Question 1
Where does "the contemporary" fit into your teaching and your ideas about teaching, and what encompasses it? What orders your notion of contemporary literature? Is it multicultural literature? World literature? Marginal/marginalized literature? Literature that resists canonization or literature that seems destined to be absorbed into the canon at some point?
How does your teaching define "the contemporary"? How do you define "the contemporary" for your teaching in terms of what you put on a syllabus, and what you identify as contemporary literature or contemporary texts? Is "the contemporary" synonomous with "recent" (which suggests a historical organization) or might it be more fruitfully described as an ethos (and thus as conceptually organized)? How might that organization carry over into such genres as the syllabus or the essay
assignment?
Question 2
Under the ideal circumstances, what sort of contemporary literature class would you like to teach? How would you decide what "texts" to put on the syllabus? Would you include critical theory? Film? Memoir or autobiography? Popular or virtual media such as zines, comic books/grapic novels, blogs, television?

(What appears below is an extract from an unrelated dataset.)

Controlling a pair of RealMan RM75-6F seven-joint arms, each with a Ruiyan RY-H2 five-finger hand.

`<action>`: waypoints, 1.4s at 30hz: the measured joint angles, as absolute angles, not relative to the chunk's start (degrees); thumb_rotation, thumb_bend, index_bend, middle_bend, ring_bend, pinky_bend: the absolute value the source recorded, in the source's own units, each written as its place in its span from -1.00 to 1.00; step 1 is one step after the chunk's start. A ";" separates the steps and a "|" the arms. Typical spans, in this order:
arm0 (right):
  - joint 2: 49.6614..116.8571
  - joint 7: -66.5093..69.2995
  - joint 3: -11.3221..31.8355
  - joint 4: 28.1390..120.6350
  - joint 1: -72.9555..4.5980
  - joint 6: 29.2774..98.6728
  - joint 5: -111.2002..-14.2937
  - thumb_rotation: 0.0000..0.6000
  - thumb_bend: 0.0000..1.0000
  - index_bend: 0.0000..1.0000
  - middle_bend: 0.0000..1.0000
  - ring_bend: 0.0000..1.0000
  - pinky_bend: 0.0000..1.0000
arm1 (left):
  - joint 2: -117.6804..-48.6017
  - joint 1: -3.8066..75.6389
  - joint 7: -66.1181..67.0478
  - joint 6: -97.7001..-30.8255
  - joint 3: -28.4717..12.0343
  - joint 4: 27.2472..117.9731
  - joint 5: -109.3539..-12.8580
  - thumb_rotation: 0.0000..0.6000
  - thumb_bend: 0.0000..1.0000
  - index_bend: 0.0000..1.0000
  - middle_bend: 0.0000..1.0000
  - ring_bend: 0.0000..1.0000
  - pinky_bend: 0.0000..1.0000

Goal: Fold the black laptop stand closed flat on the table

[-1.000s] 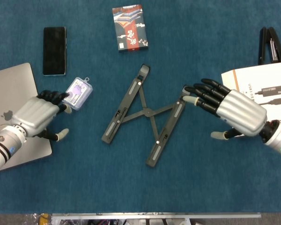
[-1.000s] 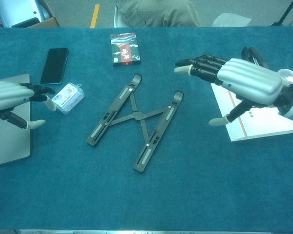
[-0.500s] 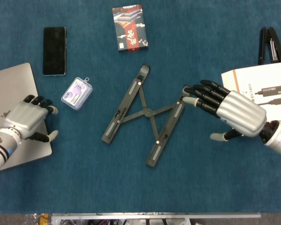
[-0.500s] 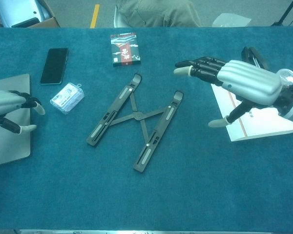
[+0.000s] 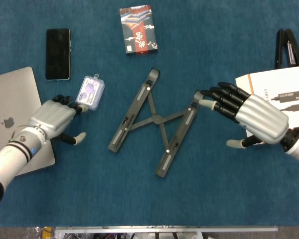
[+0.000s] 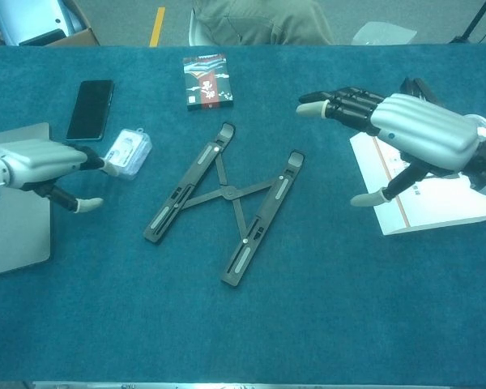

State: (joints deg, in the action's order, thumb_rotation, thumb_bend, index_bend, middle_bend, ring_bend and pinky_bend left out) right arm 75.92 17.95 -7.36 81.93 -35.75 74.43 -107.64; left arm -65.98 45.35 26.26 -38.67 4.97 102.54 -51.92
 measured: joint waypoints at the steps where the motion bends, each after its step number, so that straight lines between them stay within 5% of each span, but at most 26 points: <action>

Given the variety of possible texts that encompass "the contemporary," how do you envision the role of contemporary literature within the canon, especially in regards to your own area of specialty? How and where would contemporary literature fit into a survey course?
Question 3
What should students ideally take away or learn from a contemporary literature class? Another way of thinking about it: what are we teaching students "about" contemporary literature, about ways of reading, or about some other principle around which the class is organized? What do our preferences say about our values as teachers, researchers and scholars?
Question 4
What advice would you give to Ph.D. candidates who are going on the market in contemporary lit? What things are important to think about? What should candidates try to do (as well as avoid doing) in regards to their syllabi, in their discussions of their teaching experience, future research ideas, and so forth?